He gestured to the torn room.
"By playing the monster, I made it a scandal, not a war. Isharus won't fight for 'damaged goods.' To him, you are trash now. Which means you are free."
Faye lowered her gaze. She understood the logic—it was the cruel, cold arithmetic of their world—but she couldn't understand the motive.
"I am just a stranger," she said softly. "I am a maid in a brothel. You are the heir to a Sect. Why would you destroy your own reputation to save someone who matters to no one?"
Roeyachi paused. His hand lingered on the hilt of the One Iron Blade.
He didn't see a maid. He saw a reflection.
For seventeen years, he had been the "Young Master" of the Moon Palace, but in truth, he had been its prisoner. Without a core, he was a caged beast—well-fed, carefully protected, but never allowed to feel the sun or test his strength. His life was a litany of no.
No training. No leaving.

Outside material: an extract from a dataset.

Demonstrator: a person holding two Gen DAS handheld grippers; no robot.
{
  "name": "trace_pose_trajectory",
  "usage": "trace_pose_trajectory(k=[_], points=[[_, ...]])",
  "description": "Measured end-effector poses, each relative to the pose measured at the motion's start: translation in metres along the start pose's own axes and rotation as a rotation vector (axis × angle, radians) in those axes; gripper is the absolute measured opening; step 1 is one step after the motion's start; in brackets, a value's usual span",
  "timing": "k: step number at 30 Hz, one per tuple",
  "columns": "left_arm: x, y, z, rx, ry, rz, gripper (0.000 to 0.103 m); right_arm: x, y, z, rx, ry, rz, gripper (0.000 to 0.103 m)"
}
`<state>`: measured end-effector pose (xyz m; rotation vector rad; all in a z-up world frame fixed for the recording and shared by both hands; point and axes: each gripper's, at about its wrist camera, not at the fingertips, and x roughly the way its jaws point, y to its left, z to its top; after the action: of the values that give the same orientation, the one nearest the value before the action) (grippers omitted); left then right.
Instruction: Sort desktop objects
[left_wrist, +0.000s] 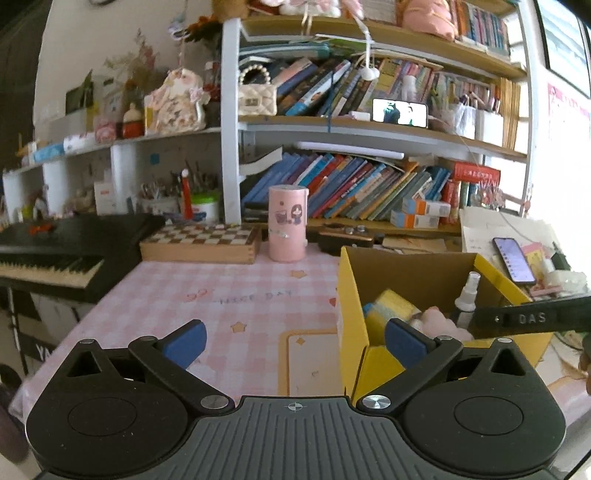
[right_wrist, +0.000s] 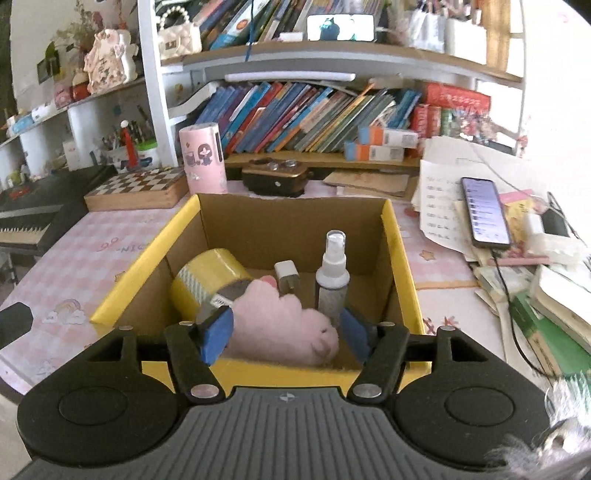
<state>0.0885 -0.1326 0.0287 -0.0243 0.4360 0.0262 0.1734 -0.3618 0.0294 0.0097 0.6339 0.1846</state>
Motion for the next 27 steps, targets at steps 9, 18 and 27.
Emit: trace_pose_trajectory(k=[9, 18, 27], points=[[-0.03, 0.036, -0.015, 0.002, 0.01, -0.011, 0.103, -0.043, 0.038, -0.035, 0.053, -0.014, -0.046, 0.064], [-0.055, 0.061, -0.036, 0.047, 0.078, 0.0, 0.103, -0.079, 0.077, -0.075, 0.082, -0.009, -0.075, 0.067], [-0.078, 0.081, -0.06, 0.069, 0.123, 0.015, 0.103, -0.104, 0.114, -0.116, 0.108, 0.006, -0.101, 0.087]])
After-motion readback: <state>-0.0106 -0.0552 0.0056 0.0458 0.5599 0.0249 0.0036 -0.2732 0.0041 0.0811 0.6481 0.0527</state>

No future.
Only after he proved himself did his Master relent, granting him the same brittle opportunities as the others. And as for Faye... a maid in a brothel would never even get the chance to prove anything. She would never be granted an opportunity to fight for herself.
"I didn't do it for you," Roeyachi said, his voice quiet but clear in the dim room. "I did it because I know what it's like."
Faye looked up, her eyes searching his. "Like what?"
"To be powerless against fate."
He turned away, adjusting his sash.
"Pack your things. The Madam will..."
"He is right."
The Madam's voice drifted from the darkness of the corner.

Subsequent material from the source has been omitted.